NEW YORK, June 12 (Reuters) - Mike Mayo, a prominent bank analyst who became unemployed in February when his brokerage shut down, has a new job at Wells Fargo & Co.
The San Francisco-based lender hired Mayo to make calls on large-cap bank stocks in its securities business, according to a statement released on Monday.
"Mike's stature in the industry is well-recognized," Diane Schumaker-Krieg, global head of research, economics and strategy at Wells Fargo Securities, said in a statement. "We are thrilled to have such an influential voice in this critical sector join our growing platform."
Big banks had been covered at Wells Fargo by longtime analyst Matthew Burnell.
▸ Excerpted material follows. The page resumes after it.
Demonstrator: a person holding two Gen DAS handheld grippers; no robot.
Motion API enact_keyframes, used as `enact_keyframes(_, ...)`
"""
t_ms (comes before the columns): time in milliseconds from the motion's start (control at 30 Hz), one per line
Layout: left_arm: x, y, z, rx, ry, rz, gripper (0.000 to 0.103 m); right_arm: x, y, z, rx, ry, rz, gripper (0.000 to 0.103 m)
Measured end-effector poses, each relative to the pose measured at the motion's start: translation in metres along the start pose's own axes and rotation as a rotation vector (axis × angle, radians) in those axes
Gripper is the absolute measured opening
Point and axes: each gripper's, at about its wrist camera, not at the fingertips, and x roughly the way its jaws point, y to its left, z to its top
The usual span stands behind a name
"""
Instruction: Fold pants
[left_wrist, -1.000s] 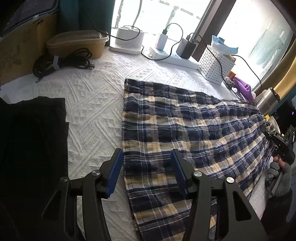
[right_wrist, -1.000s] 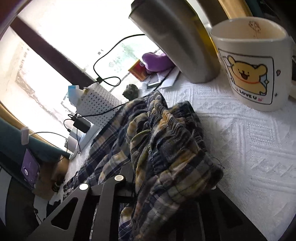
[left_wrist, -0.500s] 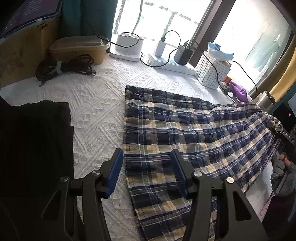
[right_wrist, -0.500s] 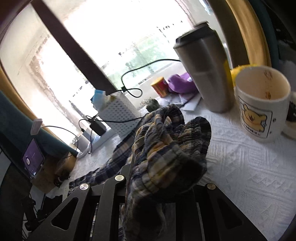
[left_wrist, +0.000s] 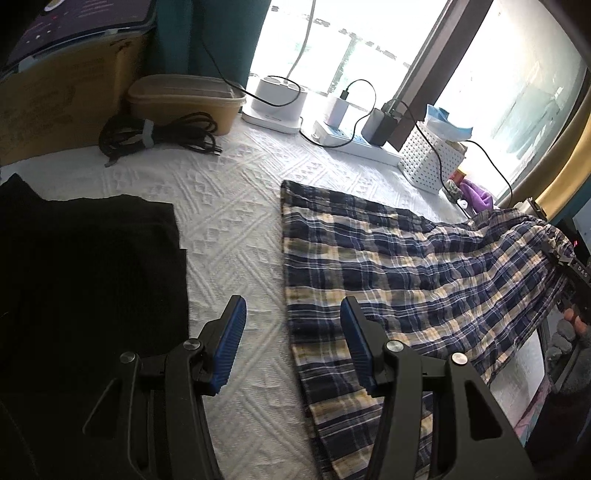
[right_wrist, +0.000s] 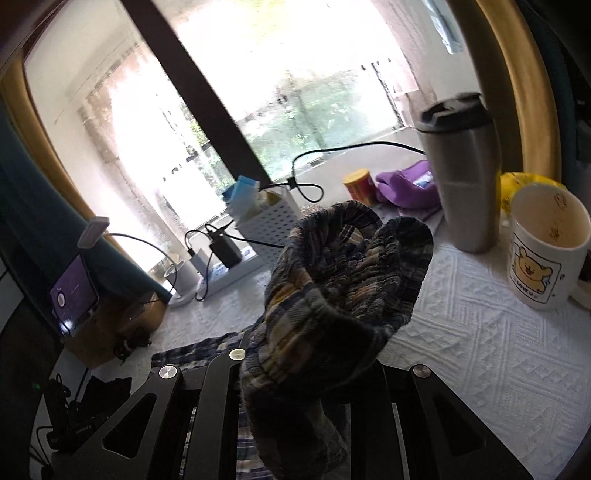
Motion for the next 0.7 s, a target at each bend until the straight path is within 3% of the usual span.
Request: enact_keyframes(700,-0.030,0.052,-0.007,-0.066,-0.065,-0.017,0.053,0.025,0.100,-0.013,-0.177,0.065,0.060,0.018)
It was not immediately clear whether he had left the firm.
Mayo has garnered a reputation as a blunt critic of bad behavior in the industry who spots trouble early.
Since the early 1990s, he has made several savvy calls on stocks before banks - individually or as a sector - faced huge losses. His more famous downgrades happened ahead of the dot-com bubble bursting near the turn of the century, as well as the more recent subprime mortgage crisis.
Mayo has a tendency to ask pointed questions during conference calls and investor events, making himself a thorn in the side of top executives at Citigroup Inc and JPMorgan Chase & Co, among others.
He turned up at JPMorgan's most recent investor day less than 24 hours after losing his job at brokerage CLSA, identifying himself as a "free agent." He then asked Chief Executive Officer Jamie Dimon what Mayo called a "trick question" about the bank's brand.
Dimon responded by telling an anecdote about Mayo having been banned from participating in analyst calls at another bank because management found him to be "insulting." But, Dimon said, the problems Mayo highlighted were correct, and his criticism ultimately helped the bank improve.
"You are a brand, too, Mike Mayo," said Dimon. "You didn't need CLSA."
Wells Fargo itself is in the midst of an overhaul after revelations emerged last year that thousands of employees had opened as many as 2.1 million accounts in customers' names without their permission to hit aggressive sales targets. The sales abuses led to a $185 million fine, a CEO departure and weakness in its share price.